• EXERCISE REQUIREMENTS:
Print all the data below exactly, without images.
== == ==
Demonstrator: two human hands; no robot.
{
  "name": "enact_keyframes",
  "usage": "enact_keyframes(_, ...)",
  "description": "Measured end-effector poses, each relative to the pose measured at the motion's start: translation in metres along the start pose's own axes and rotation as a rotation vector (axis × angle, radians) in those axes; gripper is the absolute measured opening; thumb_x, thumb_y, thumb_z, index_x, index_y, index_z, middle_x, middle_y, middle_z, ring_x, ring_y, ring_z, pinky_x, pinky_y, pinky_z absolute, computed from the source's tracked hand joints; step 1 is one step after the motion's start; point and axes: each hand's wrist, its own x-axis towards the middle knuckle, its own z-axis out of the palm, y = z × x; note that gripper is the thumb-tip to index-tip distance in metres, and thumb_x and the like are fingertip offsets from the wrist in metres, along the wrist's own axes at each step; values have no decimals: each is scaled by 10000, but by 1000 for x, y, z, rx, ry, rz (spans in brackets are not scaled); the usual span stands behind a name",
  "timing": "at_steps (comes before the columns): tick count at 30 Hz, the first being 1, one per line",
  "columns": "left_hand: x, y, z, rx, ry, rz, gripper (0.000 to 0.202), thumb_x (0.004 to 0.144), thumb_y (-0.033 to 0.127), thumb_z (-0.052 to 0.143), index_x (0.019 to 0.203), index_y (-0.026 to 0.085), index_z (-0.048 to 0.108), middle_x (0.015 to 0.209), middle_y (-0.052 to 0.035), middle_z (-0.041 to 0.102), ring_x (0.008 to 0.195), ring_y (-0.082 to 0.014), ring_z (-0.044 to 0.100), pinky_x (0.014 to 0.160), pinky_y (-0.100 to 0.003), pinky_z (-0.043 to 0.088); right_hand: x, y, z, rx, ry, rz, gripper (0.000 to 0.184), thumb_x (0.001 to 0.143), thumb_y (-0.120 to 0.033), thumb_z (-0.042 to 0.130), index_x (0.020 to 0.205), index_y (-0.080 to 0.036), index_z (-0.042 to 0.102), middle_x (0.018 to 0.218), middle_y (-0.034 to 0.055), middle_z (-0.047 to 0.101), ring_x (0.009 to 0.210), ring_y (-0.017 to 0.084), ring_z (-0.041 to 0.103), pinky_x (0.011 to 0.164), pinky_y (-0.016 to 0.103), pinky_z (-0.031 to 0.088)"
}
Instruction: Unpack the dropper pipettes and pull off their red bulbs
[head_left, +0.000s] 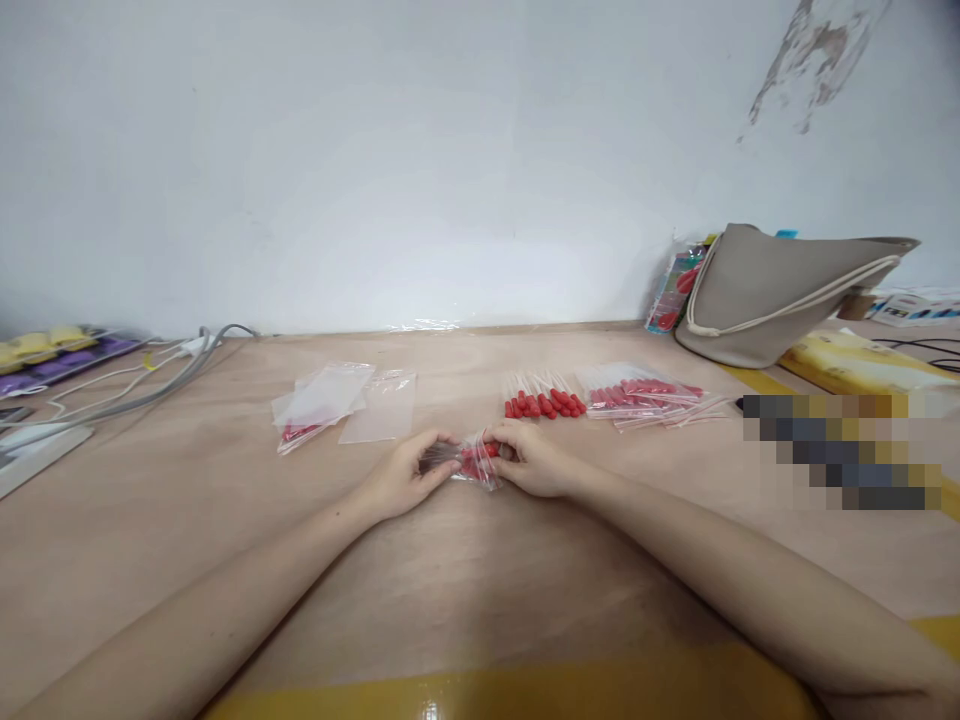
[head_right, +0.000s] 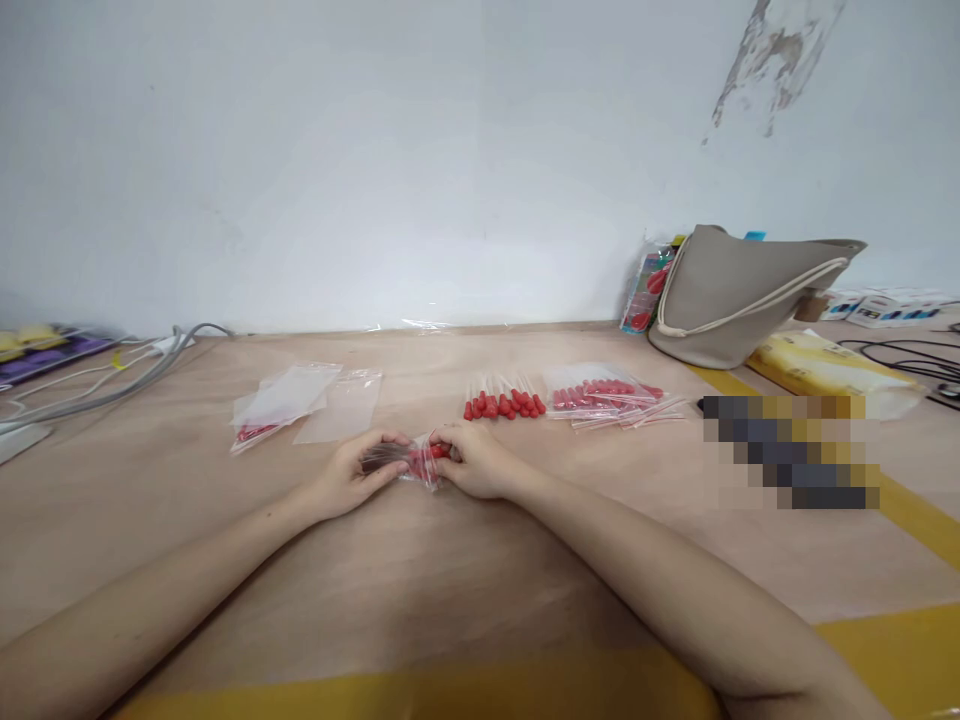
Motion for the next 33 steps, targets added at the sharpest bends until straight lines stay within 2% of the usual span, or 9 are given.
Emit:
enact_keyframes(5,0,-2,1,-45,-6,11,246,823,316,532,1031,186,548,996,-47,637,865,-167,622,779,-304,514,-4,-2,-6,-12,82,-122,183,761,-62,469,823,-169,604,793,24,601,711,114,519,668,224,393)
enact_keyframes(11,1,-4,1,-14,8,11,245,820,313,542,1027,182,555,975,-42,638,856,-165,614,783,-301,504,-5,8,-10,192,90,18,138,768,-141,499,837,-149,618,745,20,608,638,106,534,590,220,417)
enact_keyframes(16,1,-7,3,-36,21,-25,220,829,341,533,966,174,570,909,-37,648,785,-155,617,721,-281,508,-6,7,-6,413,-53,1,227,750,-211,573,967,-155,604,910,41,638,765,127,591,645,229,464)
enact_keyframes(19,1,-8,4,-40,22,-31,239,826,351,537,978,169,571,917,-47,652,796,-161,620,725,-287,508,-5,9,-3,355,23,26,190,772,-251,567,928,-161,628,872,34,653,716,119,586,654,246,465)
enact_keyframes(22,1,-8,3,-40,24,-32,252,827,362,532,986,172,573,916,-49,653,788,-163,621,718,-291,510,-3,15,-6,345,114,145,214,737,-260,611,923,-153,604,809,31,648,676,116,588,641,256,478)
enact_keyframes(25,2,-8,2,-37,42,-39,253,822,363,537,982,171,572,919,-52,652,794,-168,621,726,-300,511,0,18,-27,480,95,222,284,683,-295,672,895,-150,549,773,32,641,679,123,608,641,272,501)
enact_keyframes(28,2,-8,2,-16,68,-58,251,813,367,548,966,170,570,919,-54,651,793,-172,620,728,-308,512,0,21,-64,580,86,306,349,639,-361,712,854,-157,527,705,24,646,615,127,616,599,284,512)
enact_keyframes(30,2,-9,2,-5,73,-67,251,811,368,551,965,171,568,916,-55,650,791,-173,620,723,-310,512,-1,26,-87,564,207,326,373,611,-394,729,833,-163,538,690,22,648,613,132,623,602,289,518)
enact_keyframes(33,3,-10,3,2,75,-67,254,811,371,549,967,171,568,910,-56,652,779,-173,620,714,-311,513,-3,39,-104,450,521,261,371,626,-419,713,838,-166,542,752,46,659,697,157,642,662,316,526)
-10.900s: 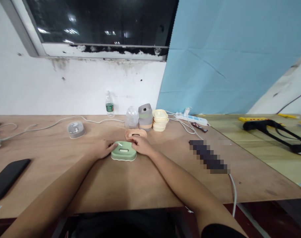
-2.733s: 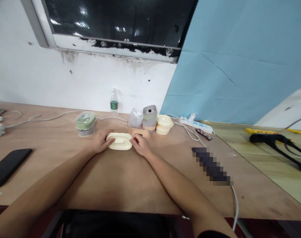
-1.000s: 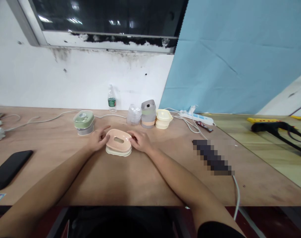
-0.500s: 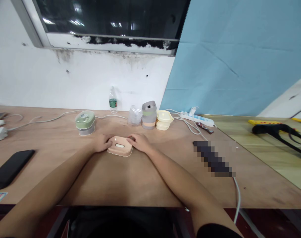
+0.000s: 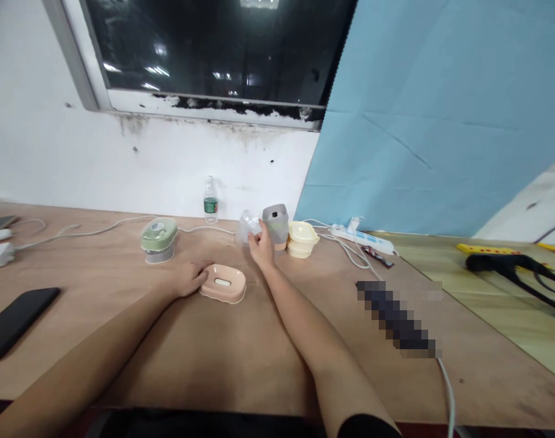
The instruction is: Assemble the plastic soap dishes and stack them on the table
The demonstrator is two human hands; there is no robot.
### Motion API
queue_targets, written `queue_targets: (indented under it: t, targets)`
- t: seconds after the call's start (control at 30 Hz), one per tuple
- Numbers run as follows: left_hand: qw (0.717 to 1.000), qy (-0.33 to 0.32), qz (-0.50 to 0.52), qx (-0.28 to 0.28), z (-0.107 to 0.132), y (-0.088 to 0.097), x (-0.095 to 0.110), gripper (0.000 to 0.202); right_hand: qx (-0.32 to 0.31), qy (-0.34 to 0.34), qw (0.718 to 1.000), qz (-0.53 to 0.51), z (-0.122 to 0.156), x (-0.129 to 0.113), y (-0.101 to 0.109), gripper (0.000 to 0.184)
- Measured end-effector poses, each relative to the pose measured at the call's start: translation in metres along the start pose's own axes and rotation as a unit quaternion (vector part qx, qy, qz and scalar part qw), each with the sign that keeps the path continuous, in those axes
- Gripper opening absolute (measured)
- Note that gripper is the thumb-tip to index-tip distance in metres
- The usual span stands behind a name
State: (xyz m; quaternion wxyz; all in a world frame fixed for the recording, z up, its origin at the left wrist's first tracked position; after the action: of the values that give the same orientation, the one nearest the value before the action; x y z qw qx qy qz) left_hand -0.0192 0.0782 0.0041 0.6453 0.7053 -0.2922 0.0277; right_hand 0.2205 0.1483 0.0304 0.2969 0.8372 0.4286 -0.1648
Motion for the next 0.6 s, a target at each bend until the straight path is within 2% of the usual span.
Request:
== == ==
• SOLUTION TO THIS PROBLEM:
Demonstrator: two human hands; no robot.
{
  "name": "enact_keyframes",
  "usage": "enact_keyframes(_, ...)",
  "description": "Measured end-effector poses, each relative to the pose measured at the motion's start: translation in metres along the start pose's own axes and rotation as a rotation vector (axis × angle, radians) in those axes; gripper is the absolute measured opening; thumb_x, thumb_y, thumb_z, index_x, index_y, index_z, middle_x, middle_y, middle_z, ring_x, ring_y, ring_z, pinky_x, pinky_y, pinky_z absolute, computed from the source's tracked hand joints; step 1 is one step after the motion's start; point and axes: each hand's wrist, its own x-axis towards the middle knuckle, its own z-axis out of the palm, y = z × x; note that gripper is the thumb-tip to index-tip distance in metres, and thumb_x and the like are fingertip offsets from the wrist in metres, along the wrist's own axes at each step; values have no decimals: each is scaled by 10000, but by 1000 for x, y, z, rx, ry, rz (spans in brackets are not scaled); the usual span stands behind a name",
  "timing": "at_steps (comes before the columns): tick count at 30 Hz, the first being 1, one per line",
  "columns": "left_hand: x, y, z, rx, ry, rz, gripper (0.000 to 0.202), thumb_x (0.004 to 0.144), thumb_y (-0.033 to 0.127), thumb_z (-0.052 to 0.143), index_x (0.019 to 0.203), index_y (-0.026 to 0.085), index_z (-0.048 to 0.108), middle_x (0.015 to 0.209), middle_y (-0.052 to 0.035), middle_z (-0.041 to 0.102), ring_x (0.008 to 0.195), ring_y (-0.082 to 0.014), ring_z (-0.044 to 0.100), pinky_x (0.014 to 0.160), pinky_y (-0.100 to 0.003), pinky_z (-0.043 to 0.088); right_hand: x, y, z, rx, ry, rz, gripper (0.000 to 0.184), thumb_x (0.001 to 0.143), thumb_y (-0.120 to 0.033), thumb_z (-0.042 to 0.130), index_x (0.020 to 0.205), index_y (-0.080 to 0.036), index_z (-0.042 to 0.102), middle_x (0.018 to 0.218), middle_y (-0.034 to 0.055), middle_z (-0.047 to 0.101), ring_x (0.009 to 0.210), ring_y (-0.017 to 0.084), ring_z (-0.041 to 0.103), pinky_x (0.011 to 0.164), pinky_y (-0.016 to 0.103), pinky_z (-0.031 to 0.088)"
}
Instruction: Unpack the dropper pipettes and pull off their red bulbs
[head_left, +0.000s] 
[head_right, +0.000s] 
Motion for the next 33 steps, targets added at the sharpest bends until straight lines stay within 2% of the usual span, or 9 are given.
Emit:
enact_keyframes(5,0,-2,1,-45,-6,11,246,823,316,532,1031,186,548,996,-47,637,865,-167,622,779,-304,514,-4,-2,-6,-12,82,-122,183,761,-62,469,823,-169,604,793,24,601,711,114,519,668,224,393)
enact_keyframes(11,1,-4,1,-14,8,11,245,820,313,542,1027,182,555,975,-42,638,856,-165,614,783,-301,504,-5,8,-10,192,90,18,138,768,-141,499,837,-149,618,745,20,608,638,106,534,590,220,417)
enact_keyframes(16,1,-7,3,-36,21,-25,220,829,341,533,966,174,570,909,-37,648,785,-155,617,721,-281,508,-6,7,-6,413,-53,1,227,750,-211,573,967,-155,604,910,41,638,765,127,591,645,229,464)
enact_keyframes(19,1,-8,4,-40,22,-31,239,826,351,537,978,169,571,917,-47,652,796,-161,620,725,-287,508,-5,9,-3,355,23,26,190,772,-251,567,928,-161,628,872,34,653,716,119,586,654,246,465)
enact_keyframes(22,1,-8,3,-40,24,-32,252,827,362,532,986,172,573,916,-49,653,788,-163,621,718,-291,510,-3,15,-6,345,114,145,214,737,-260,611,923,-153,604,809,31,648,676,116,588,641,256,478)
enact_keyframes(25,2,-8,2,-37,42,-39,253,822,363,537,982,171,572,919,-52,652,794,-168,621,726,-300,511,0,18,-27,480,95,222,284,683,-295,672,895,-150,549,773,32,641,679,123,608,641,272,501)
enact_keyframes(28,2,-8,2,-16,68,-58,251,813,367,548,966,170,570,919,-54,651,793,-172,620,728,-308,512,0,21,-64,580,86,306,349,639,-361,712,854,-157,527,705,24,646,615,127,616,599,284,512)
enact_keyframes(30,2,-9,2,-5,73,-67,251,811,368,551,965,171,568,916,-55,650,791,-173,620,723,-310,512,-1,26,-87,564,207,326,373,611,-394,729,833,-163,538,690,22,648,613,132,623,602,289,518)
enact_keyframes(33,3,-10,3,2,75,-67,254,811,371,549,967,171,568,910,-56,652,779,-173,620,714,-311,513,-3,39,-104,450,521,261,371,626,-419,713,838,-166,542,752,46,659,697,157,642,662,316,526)
-10.900s: 
-2.733s: 
-1.000s: 
-0.500s: 
+0.000s: 
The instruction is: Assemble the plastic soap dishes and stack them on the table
The demonstrator is two human hands; there is no robot.
### Motion API
queue_targets, written `queue_targets: (indented under it: t, targets)`
- t: seconds after the call's start (control at 30 Hz), one per tuple
- Numbers run as follows: left_hand: qw (0.717 to 1.000), qy (-0.33 to 0.32), qz (-0.50 to 0.52), qx (-0.28 to 0.28), z (-0.107 to 0.132), y (-0.088 to 0.097), x (-0.095 to 0.110), gripper (0.000 to 0.202); right_hand: qx (-0.32 to 0.31), qy (-0.34 to 0.34), qw (0.718 to 1.000), qz (-0.53 to 0.51), z (-0.122 to 0.156), x (-0.129 to 0.113), y (-0.101 to 0.109), gripper (0.000 to 0.184)
- Measured end-effector poses, each relative to the pose measured at the call's start: translation in metres along the start pose's own axes and rotation as a unit quaternion (vector part qx, qy, qz and scalar part qw), each with the sign that keeps the path continuous, in those axes
- Gripper opening absolute (measured)
- Note that gripper is the thumb-tip to index-tip distance in metres
- The usual span stands behind a name
State: (xyz m; quaternion wxyz; all in a world frame fixed for the recording, z up, its origin at the left wrist's first tracked position; after the action: of the values that give the same orientation, the one nearest the value before the action; x y z qw qx qy qz) left_hand -0.0192 0.0782 0.0041 0.6453 0.7053 -0.2922 0.0277; right_hand 0.2205 0.1483 0.0304 0.2969 0.8372 0.4286 -0.1648
Motion for the next 0.6 s, a target at each bend until the straight path is within 2% of the usual span.
Request:

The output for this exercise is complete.